What is being asked.
In the material below, find each line holding the string "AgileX" and copy it.

Recorded information.
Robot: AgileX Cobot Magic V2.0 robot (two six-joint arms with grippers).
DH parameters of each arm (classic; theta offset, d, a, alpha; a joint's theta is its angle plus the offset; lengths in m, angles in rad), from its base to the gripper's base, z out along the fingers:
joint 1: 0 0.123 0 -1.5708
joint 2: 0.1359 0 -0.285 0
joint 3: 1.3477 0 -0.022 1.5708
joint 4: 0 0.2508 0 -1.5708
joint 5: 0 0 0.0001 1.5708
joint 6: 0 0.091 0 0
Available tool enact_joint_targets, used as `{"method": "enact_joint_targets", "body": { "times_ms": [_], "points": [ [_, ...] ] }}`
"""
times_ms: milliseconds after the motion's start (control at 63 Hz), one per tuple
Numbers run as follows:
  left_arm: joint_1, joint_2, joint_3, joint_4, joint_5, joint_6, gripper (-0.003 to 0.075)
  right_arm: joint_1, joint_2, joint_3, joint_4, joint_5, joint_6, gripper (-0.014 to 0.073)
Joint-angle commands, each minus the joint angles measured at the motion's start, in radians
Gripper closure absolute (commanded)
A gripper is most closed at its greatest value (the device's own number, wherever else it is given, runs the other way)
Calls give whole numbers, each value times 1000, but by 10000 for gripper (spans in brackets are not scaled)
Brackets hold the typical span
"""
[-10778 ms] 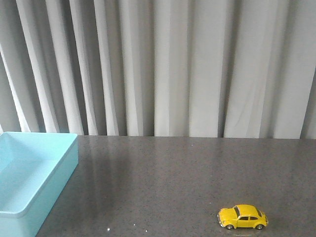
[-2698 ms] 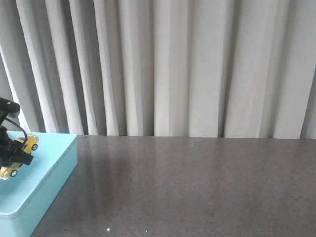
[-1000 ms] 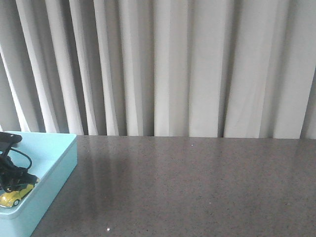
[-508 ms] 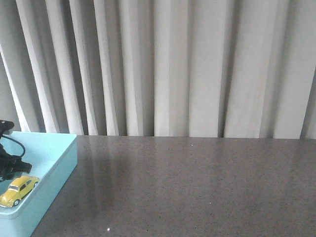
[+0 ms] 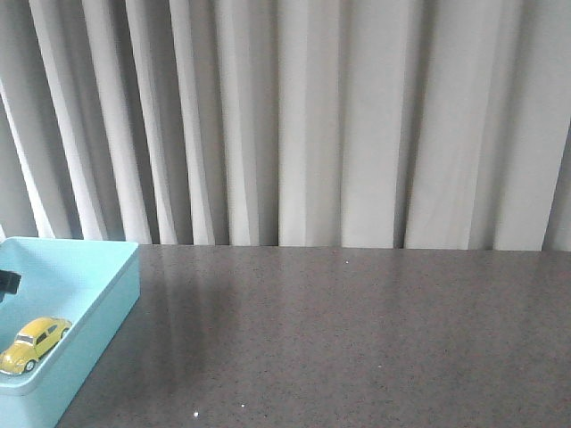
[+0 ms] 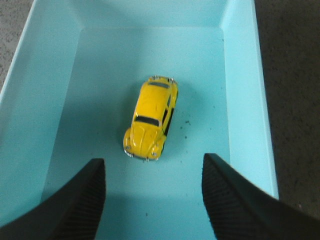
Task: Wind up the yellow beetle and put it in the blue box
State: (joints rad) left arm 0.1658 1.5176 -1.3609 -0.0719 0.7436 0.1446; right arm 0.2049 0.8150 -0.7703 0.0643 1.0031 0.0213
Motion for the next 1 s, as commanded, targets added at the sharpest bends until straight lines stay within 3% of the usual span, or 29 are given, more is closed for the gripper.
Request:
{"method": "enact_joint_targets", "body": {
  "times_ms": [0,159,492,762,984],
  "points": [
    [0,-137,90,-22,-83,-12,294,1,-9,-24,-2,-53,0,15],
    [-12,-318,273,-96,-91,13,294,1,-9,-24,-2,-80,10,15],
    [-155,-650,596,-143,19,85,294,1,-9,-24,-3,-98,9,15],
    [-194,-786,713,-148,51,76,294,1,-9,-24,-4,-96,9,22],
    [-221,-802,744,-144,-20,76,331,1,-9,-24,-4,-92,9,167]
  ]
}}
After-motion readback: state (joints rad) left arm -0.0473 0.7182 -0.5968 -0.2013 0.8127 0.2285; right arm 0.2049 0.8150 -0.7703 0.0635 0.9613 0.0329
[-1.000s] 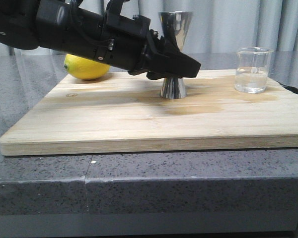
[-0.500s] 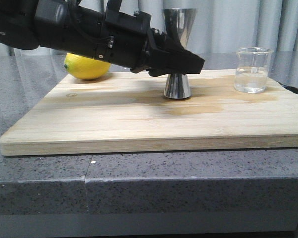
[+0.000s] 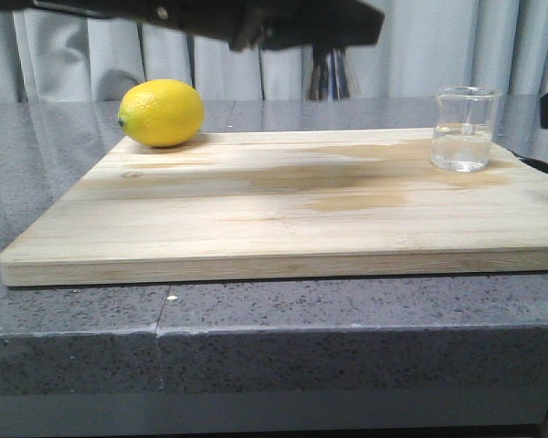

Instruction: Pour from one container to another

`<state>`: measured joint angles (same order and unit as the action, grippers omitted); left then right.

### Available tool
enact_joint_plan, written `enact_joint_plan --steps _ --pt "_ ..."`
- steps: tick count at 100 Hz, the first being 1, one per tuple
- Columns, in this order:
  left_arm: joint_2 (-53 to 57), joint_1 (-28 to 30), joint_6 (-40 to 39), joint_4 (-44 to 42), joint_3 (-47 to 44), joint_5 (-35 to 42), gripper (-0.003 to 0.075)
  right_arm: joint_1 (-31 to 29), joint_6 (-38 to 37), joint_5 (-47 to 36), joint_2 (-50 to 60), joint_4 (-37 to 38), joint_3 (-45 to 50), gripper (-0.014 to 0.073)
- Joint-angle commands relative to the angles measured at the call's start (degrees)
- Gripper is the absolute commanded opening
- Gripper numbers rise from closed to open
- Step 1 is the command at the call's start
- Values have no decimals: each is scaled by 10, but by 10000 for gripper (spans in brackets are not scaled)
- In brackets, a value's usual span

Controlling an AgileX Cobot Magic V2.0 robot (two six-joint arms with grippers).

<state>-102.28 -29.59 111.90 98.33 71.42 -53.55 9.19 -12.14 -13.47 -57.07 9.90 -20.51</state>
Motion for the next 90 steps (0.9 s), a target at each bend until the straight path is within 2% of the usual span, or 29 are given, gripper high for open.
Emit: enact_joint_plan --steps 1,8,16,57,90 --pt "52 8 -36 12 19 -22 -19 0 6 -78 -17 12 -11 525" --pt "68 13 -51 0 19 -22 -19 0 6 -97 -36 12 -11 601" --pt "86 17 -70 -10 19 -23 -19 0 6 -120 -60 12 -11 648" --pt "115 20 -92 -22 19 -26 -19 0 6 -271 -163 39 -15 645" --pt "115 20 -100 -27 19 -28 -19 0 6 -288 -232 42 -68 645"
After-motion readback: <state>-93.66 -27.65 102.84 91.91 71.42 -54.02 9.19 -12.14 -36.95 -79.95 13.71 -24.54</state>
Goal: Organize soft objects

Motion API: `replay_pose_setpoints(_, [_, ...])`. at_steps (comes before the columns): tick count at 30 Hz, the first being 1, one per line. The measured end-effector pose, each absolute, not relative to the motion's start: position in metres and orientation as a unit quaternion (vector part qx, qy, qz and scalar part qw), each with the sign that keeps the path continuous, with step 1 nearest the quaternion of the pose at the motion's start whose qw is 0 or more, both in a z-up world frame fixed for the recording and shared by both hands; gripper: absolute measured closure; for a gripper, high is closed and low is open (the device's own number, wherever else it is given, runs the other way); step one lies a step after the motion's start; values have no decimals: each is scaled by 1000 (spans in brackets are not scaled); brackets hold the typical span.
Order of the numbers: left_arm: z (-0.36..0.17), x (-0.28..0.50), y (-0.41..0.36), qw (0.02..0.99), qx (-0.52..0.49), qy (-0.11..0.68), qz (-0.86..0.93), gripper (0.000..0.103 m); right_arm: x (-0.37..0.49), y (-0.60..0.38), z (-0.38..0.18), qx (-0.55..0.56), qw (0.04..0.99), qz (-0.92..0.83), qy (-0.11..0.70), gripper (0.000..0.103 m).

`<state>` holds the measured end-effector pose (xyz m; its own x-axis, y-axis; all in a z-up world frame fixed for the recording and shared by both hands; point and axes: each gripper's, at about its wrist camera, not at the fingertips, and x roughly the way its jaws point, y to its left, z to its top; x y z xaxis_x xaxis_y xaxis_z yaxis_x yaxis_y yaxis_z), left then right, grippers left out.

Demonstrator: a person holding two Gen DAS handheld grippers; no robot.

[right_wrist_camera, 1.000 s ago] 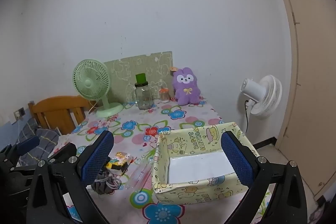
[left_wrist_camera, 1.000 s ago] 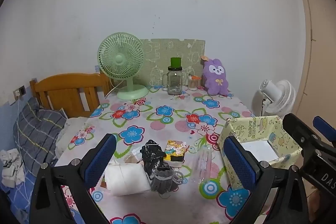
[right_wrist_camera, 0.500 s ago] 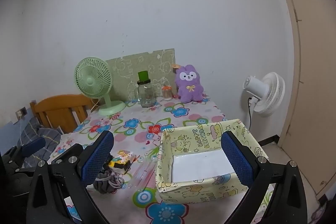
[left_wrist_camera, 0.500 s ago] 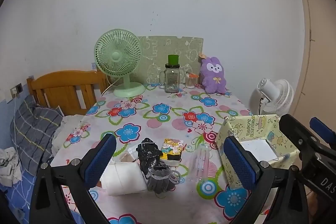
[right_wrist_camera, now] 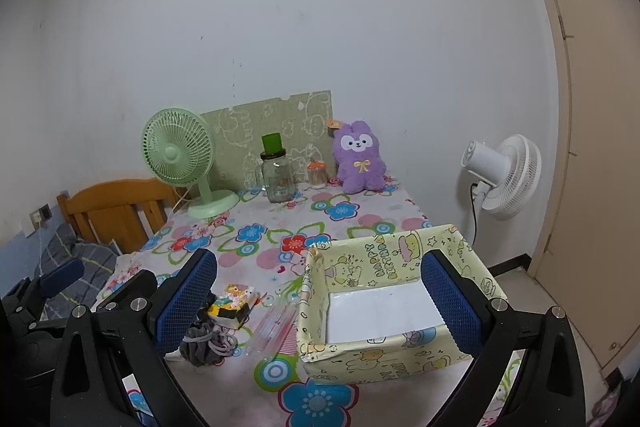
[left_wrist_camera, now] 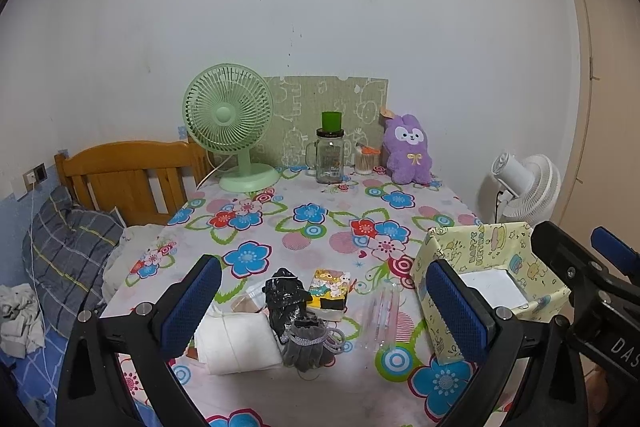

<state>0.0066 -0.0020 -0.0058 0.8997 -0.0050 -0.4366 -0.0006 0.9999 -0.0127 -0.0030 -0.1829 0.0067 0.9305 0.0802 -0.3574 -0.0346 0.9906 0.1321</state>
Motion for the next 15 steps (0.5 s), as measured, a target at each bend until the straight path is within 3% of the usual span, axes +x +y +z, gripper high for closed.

Solution for this exercise.
Robot: AgileX Cobot Magic V2.0 robot (two six-joint arms with grippers).
Controlling an AgileX Cobot Magic V2.0 robot (two six-joint arms with grippers).

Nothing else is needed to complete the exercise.